The Chief Justice on the Declaration

There are two stories about the American founding -- one that the USA was to be an egalitarian paradise for all people on Earth, and one that it was White supremacist for the benefit of the WASPs living there.

Chief Justice John Roberts has published his end of year report.

A quarter of a millennium later, the Declaration of Independence stands as one of the most widely read and emulated political documents in history. Its preamble articulates the theory of American government in a single passage that has been hailed as “the greatest sentence ever crafted by human hand.”7

That sentence — likely the principal work of Jefferson, with light edits from Franklin and Adams — proclaims: “We hold these truths to be self-evident, that all men are created equal, that they are endowed by their Creator with certain unalienable Rights, that among these are Life, Liberty and the pursuit of Happiness.”8

It enunciated the American creed, a national mission statement, even though it quite obviously captured an ideal rather than a reality, given that the vast majority of the 56 signers of the Declaration (even Franklin) enslaved other humans at some point in their lives.
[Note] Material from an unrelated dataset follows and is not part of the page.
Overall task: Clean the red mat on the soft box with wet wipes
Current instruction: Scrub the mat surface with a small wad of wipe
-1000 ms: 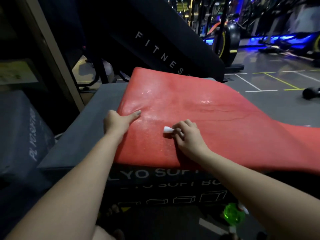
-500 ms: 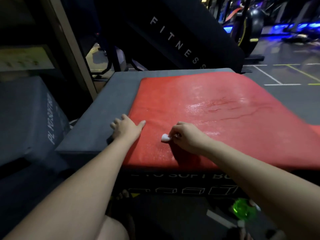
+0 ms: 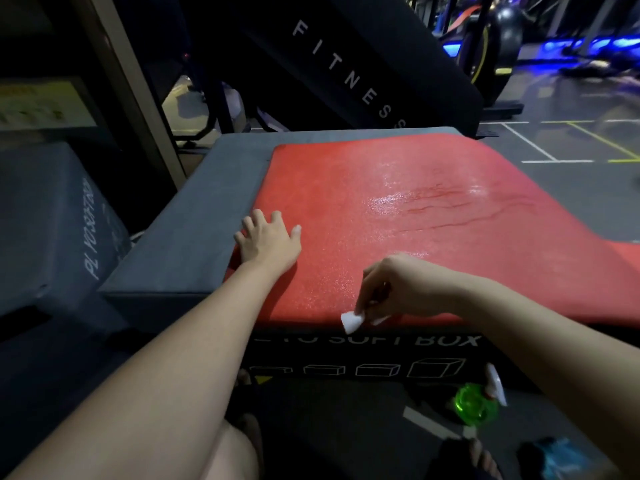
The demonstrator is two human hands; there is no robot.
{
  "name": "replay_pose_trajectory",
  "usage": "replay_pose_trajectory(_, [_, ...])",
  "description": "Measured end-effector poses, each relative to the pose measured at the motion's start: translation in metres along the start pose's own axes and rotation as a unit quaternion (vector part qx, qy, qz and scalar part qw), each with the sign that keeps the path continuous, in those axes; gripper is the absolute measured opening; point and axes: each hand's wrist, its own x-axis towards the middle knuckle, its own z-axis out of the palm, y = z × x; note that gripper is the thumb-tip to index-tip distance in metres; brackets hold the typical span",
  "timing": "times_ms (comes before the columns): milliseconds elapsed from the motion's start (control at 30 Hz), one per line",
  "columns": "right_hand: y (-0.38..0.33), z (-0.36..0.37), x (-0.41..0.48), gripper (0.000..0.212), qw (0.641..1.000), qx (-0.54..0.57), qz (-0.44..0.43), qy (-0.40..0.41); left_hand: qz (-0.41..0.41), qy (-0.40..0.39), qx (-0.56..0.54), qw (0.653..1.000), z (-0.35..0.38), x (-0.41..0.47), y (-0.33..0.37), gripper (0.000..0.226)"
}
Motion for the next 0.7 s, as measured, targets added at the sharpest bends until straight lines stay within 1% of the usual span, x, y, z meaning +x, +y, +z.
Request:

No, those signers did not enslave anyone. While many did own slaves, they did not approve of enslaving Africans and shipping them to America.

The Declaration goes on to complain about "merciless Indian savages". It did not intend to make citizens out of Negroes or Indians.

A few years later, the Constitution preamble reads:

We the People of the United States, in Order to form a more perfect Union, establish Justice, insure domestic Tranquility, provide for the common defence, promote the general Welfare, and secure the Blessings of Liberty to ourselves and our Posterity, do ordain and establish this Constitution for the United States of America.
It later provides for the banning of the slave trade, but not slavery itself.

Note that there is no mention of being for the benefit of foreigners who might wish to come.

The Naturalization Act of 1790 allowed citizenship for free White Christians of good character, and for children of two citizen parents.